We also don't know how much Vanda is going to charge for the medication. When the price is announced -- potentially at the scheduled conference call on Monday -- investors will get a clue as to how many patients Vanda really thinks it can capture. The higher the price, the more likely Vanda is worried about getting patients onto the drug.

We've seen this before... with Vanda, in fact. The biotech gained FDA approval for its antipsychotic Fanapt in 2009, but its partner Novartis (NVS 0.72%) hasn't been able to sell it to very many patients. In the third quarter, Vanda received just $2 million in royalties from Novartis.

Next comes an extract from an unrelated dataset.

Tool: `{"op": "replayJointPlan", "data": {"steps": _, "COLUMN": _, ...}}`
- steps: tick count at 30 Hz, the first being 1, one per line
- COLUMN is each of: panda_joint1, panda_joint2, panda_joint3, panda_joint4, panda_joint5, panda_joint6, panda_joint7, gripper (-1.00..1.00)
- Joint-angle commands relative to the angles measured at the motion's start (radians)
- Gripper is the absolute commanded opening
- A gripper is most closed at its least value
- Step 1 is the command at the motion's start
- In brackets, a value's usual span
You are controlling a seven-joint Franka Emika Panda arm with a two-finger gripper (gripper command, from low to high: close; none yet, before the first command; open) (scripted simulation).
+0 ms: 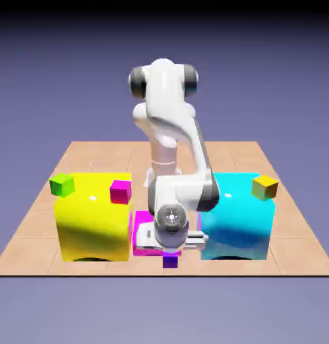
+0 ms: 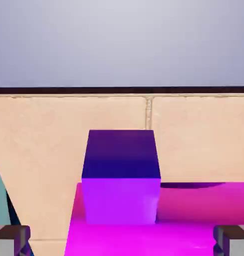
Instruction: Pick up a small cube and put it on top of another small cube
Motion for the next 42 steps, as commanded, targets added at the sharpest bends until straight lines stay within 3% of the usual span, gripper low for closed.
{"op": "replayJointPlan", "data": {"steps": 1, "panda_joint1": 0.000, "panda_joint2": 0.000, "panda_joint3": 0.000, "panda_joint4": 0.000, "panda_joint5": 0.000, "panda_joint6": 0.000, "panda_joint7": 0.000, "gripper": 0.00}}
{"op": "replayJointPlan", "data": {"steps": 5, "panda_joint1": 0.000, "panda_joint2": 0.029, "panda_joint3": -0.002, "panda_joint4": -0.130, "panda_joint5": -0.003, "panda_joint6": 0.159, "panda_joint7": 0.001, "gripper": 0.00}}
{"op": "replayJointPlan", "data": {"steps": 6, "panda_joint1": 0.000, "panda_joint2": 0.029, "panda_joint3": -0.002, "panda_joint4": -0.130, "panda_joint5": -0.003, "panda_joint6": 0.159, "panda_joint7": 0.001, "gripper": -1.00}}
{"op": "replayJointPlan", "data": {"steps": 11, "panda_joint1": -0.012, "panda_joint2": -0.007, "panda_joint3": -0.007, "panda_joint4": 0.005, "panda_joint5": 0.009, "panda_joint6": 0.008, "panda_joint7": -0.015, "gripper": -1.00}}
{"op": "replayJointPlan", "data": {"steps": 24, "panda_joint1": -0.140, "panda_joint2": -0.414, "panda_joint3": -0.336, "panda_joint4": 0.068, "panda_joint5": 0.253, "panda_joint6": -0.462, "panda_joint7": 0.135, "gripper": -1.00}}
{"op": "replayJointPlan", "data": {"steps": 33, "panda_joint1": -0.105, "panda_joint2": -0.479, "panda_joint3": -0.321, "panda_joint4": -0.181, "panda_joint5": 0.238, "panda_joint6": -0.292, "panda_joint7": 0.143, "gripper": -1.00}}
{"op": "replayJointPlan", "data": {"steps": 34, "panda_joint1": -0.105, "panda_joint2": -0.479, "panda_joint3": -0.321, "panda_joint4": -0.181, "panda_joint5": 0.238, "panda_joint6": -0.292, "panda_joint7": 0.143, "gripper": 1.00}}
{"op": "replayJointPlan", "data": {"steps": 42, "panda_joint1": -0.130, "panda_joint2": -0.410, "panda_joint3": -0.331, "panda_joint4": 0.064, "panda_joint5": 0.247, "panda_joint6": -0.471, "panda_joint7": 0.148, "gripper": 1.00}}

We've seen drugs for other diseases with large potentials fail to live up to their potential. Recently launched obesity drugs from Arena Pharmaceuticals (ARNA) and VIVUS (VVUS) are good examples. Despite the obesity epidemic, doctors and patients have failed to embrace Arena's Belviq and VIVUS' Qsymia in large numbers. Like Hetlioz, Belviq and Qsymia have a cheap alternative: diet and exercise.

I'm not going to doom Hetlioz to failure before it's even launched, but I think investors are right to take a wait-and-see attitude. With a market cap around $440 million, there's plenty of room to move higher. Hetlioz doesn't even have to be a blockbuster; a couple of 100 million in annual sales for Hetlioz would get a long-lived spike.